→ Work request:
Please, could you print all the lines below exactly, leaving out the pictures?

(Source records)
****

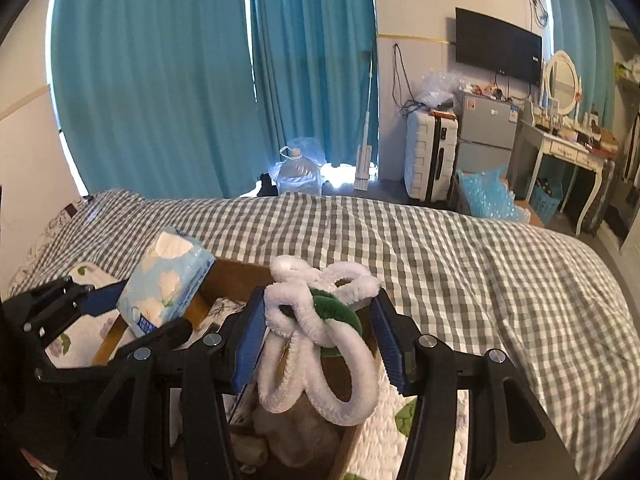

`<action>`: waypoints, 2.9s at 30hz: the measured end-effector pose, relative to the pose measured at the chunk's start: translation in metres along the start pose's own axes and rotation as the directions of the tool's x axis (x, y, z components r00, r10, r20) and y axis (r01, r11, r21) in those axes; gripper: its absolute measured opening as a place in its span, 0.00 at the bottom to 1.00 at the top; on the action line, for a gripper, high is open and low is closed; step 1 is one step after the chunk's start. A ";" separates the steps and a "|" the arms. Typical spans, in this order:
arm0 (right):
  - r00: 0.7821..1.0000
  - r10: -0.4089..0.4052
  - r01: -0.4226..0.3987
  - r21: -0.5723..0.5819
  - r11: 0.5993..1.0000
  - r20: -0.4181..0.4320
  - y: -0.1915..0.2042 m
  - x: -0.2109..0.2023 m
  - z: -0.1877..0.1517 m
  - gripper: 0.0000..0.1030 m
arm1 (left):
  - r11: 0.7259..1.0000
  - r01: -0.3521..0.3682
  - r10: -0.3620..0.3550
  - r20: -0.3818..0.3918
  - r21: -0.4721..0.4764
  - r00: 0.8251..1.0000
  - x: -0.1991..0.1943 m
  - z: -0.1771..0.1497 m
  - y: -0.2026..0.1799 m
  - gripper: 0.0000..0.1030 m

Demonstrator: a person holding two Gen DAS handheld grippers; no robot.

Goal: Organize soft objects

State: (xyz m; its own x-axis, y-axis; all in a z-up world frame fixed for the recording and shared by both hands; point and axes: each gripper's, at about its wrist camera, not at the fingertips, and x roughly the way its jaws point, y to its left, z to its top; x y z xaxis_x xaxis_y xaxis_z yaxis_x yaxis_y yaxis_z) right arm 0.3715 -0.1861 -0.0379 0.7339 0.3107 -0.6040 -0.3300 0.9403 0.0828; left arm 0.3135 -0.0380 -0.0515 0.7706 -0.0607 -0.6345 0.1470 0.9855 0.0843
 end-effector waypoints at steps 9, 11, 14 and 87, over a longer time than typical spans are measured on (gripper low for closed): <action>0.998 -0.011 0.010 0.015 1.000 0.060 -0.005 -0.005 0.009 0.76 | 0.999 0.027 -0.028 0.048 0.029 0.998 -0.004 0.005 -0.010 0.76; 0.997 -0.014 0.011 0.034 0.999 0.071 -0.006 -0.016 0.011 0.76 | 0.999 0.040 -0.040 0.029 0.004 0.999 -0.011 0.004 -0.008 0.76; 0.997 -0.029 0.027 0.032 0.999 0.075 -0.003 -0.036 0.016 0.76 | 1.000 0.020 -0.020 0.048 0.002 0.999 -0.035 0.007 -0.006 0.76; 0.914 -0.070 0.059 0.038 0.998 0.400 0.081 -0.198 -0.134 1.00 | 0.980 -0.124 0.176 0.383 -0.158 0.907 -0.198 -0.119 0.033 0.84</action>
State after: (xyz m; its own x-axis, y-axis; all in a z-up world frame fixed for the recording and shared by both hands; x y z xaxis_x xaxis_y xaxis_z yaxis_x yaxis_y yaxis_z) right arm 0.1193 -0.1897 -0.0176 0.9312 0.2739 -0.2406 -0.2630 0.9617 0.0770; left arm 0.0925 0.0250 -0.0145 0.9623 0.0583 -0.2657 -0.0495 0.9980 0.0394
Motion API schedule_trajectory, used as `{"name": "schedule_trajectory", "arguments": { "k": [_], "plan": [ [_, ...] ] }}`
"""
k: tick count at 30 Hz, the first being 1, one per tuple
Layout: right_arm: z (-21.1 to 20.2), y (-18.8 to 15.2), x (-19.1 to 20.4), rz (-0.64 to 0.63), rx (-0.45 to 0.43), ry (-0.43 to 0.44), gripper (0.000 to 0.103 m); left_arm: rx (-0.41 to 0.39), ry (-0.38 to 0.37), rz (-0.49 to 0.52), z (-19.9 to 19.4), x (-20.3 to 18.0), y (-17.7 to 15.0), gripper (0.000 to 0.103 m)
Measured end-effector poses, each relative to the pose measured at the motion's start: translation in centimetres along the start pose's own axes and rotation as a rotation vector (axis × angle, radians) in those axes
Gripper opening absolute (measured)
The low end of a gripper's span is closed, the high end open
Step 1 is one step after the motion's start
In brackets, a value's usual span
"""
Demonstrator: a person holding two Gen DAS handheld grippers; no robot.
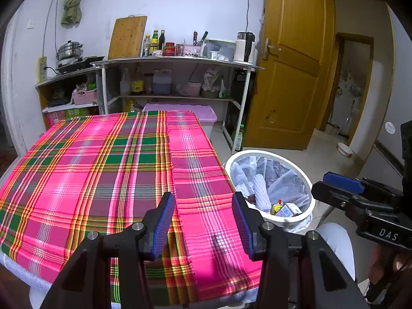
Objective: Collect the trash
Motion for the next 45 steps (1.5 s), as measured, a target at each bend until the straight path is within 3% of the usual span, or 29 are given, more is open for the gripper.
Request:
{"name": "schedule_trajectory", "arguments": {
  "k": [45],
  "plan": [
    [0.0, 0.0, 0.1, -0.001, 0.003, -0.001, 0.049, -0.002, 0.012, 0.003, -0.9, 1.8, 0.1, 0.046]
  ]
}}
Point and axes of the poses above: each gripper's, at about its wrist camera, not at the fingertips, and z roughly the way its jaws point, x to its left, y to its top, the point moved 3 cm from there along z, roughly the way its jaws point, and after that the axes turned 15 degrees about -x, right-handed, at the moved point
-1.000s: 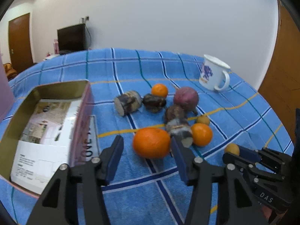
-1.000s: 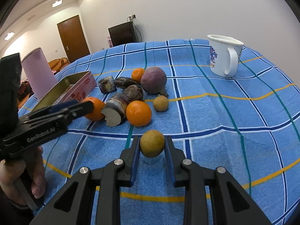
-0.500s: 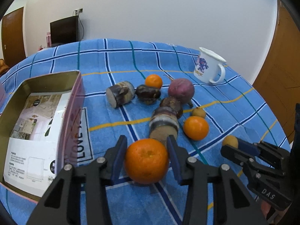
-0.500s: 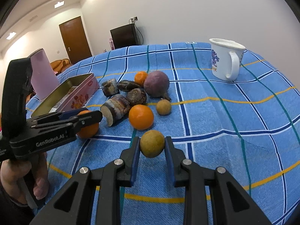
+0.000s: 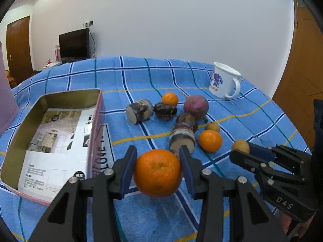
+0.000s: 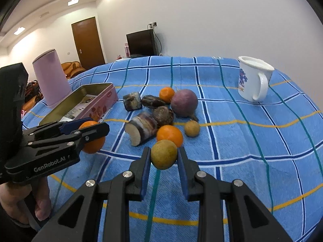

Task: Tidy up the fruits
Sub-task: 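Carry the orange and the brown fruit over the tin box with both grippers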

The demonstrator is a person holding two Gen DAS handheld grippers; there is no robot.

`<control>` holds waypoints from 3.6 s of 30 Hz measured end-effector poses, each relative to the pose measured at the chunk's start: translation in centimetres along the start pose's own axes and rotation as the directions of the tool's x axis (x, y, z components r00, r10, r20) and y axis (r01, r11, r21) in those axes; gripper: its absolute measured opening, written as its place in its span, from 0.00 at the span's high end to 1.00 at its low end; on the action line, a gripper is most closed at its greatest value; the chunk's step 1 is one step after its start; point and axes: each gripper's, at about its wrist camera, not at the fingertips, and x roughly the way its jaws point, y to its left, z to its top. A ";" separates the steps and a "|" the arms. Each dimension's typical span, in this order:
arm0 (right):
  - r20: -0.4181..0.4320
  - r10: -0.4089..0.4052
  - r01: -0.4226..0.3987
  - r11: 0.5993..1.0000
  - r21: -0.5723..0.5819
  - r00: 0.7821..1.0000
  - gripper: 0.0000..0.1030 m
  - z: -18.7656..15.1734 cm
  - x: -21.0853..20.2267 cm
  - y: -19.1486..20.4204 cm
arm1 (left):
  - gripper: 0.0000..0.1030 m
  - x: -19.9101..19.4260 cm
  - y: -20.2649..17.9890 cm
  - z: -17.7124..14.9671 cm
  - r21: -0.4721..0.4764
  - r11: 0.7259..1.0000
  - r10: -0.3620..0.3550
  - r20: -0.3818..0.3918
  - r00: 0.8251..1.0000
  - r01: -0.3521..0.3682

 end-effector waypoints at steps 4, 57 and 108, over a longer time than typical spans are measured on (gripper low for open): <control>0.013 0.002 -0.002 1.000 -0.018 1.000 0.73 0.5 -0.2 0.6 | 0.56 -1.0 0.1 0.1 0.007 1.000 0.009 0.032 0.999 -0.009; 0.136 0.097 -0.069 0.978 -0.198 0.986 0.73 7.0 -1.6 6.9 | 0.56 -5.1 5.3 1.6 -0.047 0.976 0.216 0.159 0.963 -0.212; -0.113 0.220 -0.243 0.932 -0.269 0.969 0.73 8.8 11.3 15.8 | 0.56 -2.6 13.7 2.2 -0.102 0.946 0.317 0.072 0.946 -0.309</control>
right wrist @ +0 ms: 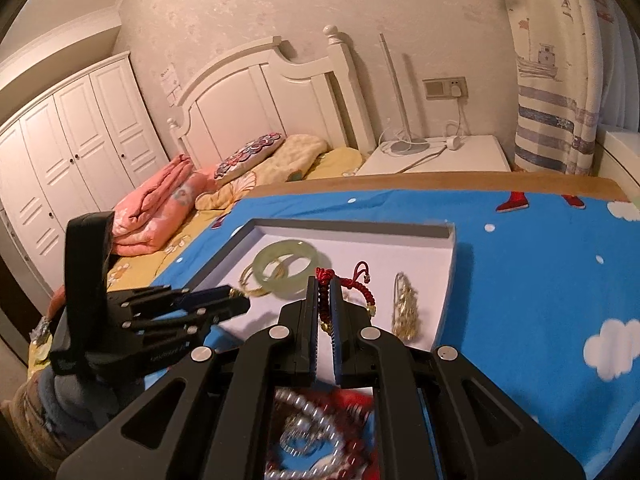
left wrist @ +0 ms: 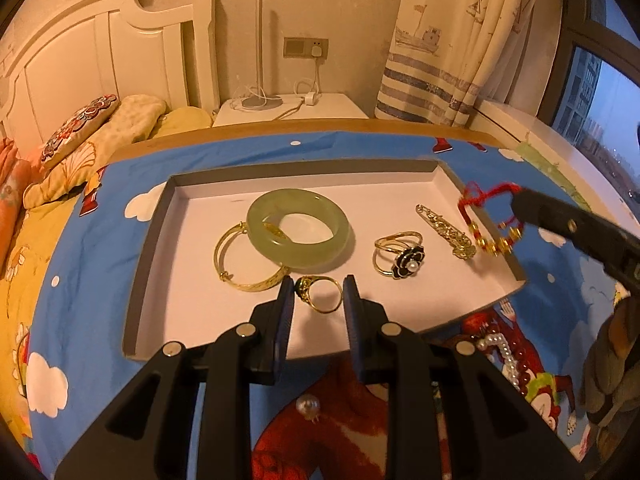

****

→ Exercise answer:
`<action>`: waypoints, 2.9s at 30hz: the measured end-effector pose, relative to the pose measured at the chunk's start: translation in metres along the start pose's own axes and rotation as the directions of the tool's x axis (x, y, z components r00, r10, r20) and y axis (r01, r11, r21) in those axes; gripper: its absolute measured opening as a place in its span, 0.00 at the bottom to 1.00 at the top; on the action line, for a gripper, high is open and low is closed; step 1 is one step after the chunk's start. A ";" separates the steps and a "|" the arms. Typical spans, in this order:
arm0 (right):
  - r00: 0.7821..1.0000
  - r10: -0.4089..0.4052
  - r01: -0.4226..0.3987
  - r21: -0.5723..0.5819
  - r11: 0.5993..1.0000
  - r20: -0.4181..0.4320
  - y: -0.1915..0.2042 m
  - x: -0.2109..0.2023 m
  - z: -0.1877..0.1517 m
  - gripper: 0.0000..0.1030 m
arm1 (left):
  - r11: 0.7259..1.0000
  - r01: -0.3521..0.3682
  - r10: -0.3620..0.3550
  - r20: -0.3818..0.3918
  - r21: -0.4721..0.4764
  - r00: 0.8251..1.0000
  - x: -0.1991..0.1943 m
  - z: -0.1771..0.1497 m
  - y: -0.2026..0.1799 m
  - gripper: 0.0000..0.1030 m

Demonstrator: a person holding two Gen DAS handheld grippers; no robot.

Goal: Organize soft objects

State: (xyz m; its own x-axis, y-axis; all in a z-up world frame fixed for the recording and shared by both hands; point and axes: each gripper's, at about its wrist camera, not at the fingertips, and x roughly the way its jaws point, y to its left, z to its top; x y z xaxis_x xaxis_y xaxis_z yaxis_x yaxis_y yaxis_z) right arm 0.3715 -0.1861 -0.0379 0.7339 0.3107 -0.6040 -0.3300 0.9403 0.0828; left arm 0.3135 -0.0380 -0.0515 0.7706 -0.0607 -0.6345 0.1470 0.9855 0.0843
 end-effector waypoints at steps 9, 11, 14 and 87, over a longer time than typical spans are measured on (gripper low for closed): <action>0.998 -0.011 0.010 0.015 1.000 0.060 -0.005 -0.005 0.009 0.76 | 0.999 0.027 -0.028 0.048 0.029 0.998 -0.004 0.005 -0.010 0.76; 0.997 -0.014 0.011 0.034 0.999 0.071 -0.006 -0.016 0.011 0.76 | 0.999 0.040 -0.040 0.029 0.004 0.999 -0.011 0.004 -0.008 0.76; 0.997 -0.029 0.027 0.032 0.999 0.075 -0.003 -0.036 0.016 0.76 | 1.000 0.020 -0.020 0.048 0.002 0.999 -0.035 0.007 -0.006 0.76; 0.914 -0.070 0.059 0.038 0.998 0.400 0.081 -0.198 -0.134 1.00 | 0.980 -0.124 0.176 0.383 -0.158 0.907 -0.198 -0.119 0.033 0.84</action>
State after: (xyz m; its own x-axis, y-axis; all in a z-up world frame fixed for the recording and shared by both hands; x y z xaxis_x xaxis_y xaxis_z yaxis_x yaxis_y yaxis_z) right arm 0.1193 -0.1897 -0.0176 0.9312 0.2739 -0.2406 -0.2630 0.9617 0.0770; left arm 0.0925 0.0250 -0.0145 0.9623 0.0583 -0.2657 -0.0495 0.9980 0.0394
Motion API schedule_trajectory, used as `{"name": "schedule_trajectory", "arguments": { "k": [_], "plan": [ [_, ...] ] }}`
"""
k: tick count at 30 Hz, the first being 1, one per tuple
Layout: right_arm: z (-21.1 to 20.2), y (-18.8 to 15.2), x (-19.1 to 20.4), rz (-0.64 to 0.63), rx (-0.45 to 0.43), ry (-0.43 to 0.44), gripper (0.000 to 0.103 m); left_arm: rx (-0.41 to 0.39), ry (-0.38 to 0.37), rz (-0.49 to 0.52), z (-19.9 to 19.4), x (-20.3 to 18.0), y (-17.7 to 15.0), gripper (0.000 to 0.103 m)
Measured end-effector poses, each relative to the pose measured at the motion's start: translation in centimetres along the start pose's own axes and rotation as a rotation vector (axis × angle, radians) in those axes
Gripper opening absolute (measured)
The low end of a gripper's span is closed, the high end open
Step 1 is one step after the motion's start
In brackets, a value's usual span
"""
Demonstrator: a person holding two Gen DAS handheld grippers; no robot.
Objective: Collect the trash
Motion for the next 45 steps (1.5 s), as measured, a target at each bend until the straight path is within 3% of the usual span, or 29 are given, more is open for the gripper.
Request:
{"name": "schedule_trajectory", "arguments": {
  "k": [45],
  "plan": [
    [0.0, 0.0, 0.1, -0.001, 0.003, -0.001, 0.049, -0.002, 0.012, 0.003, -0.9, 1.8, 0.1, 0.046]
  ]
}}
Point and axes of the poses above: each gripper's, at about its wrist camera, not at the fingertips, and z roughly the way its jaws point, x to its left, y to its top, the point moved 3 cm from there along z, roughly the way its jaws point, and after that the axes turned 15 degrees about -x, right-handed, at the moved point
-1.000s: 
-1.000s: 
-0.500s: 
-0.500s: 
+0.000s: 
+0.000s: 

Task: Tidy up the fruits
Sub-task: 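Carry the orange and the brown fruit over the tin box with both grippers
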
The demonstrator is a person holding two Gen DAS handheld grippers; there is no robot.

`<control>` holds waypoints from 3.6 s of 30 Hz measured end-effector poses, each relative to the pose measured at the chunk's start: translation in centimetres along the start pose's own axes and rotation as the directions of the tool's x axis (x, y, z components r00, r10, r20) and y axis (r01, r11, r21) in those axes; gripper: its absolute measured opening, written as its place in its span, from 0.00 at the span's high end to 1.00 at its low end; on the action line, a gripper is most closed at its greatest value; the chunk's step 1 is one step after its start; point and axes: each gripper's, at about its wrist camera, not at the fingertips, and x roughly the way its jaws point, y to its left, z to its top. A ";" separates the steps and a "|" the arms. Each dimension's typical span, in this order:
arm0 (right):
  - r20: -0.4181..0.4320
  - r10: -0.4089..0.4052
  - r01: -0.4226..0.3987
  - r11: 0.5993..1.0000
  - r21: -0.5723..0.5819
  - r00: 0.7821..1.0000
  - gripper: 0.0000..0.1030 m
  - z: -18.7656..15.1734 cm
  - x: -21.0853..20.2267 cm
  - y: -19.1486..20.4204 cm
arm1 (left):
  - gripper: 0.0000..0.1030 m
  - x: -19.9101..19.4260 cm
  - y: -20.2649..17.9890 cm
  - z: -17.7124..14.9671 cm
  - r21: -0.4721..0.4764
  - r11: 0.7259..1.0000
  - r10: -0.3620..0.3550
  - r20: -0.3818..0.3918
  - r00: 0.8251..1.0000
  - r01: -0.3521..0.3682

 end-effector waypoints at steps 4, 57 and 108, over a longer time than typical spans are measured on (gripper low for open): <control>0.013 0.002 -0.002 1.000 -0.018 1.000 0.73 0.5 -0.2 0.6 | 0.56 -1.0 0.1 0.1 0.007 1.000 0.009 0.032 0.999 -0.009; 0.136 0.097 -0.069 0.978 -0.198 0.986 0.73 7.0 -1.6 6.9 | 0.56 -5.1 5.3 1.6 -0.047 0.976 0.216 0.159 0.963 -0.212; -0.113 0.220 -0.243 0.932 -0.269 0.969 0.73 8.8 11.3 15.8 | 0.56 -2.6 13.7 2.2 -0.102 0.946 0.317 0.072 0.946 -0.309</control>
right wrist @ +0 ms: 
left wrist @ +0 ms: 

Nothing more belongs to this answer.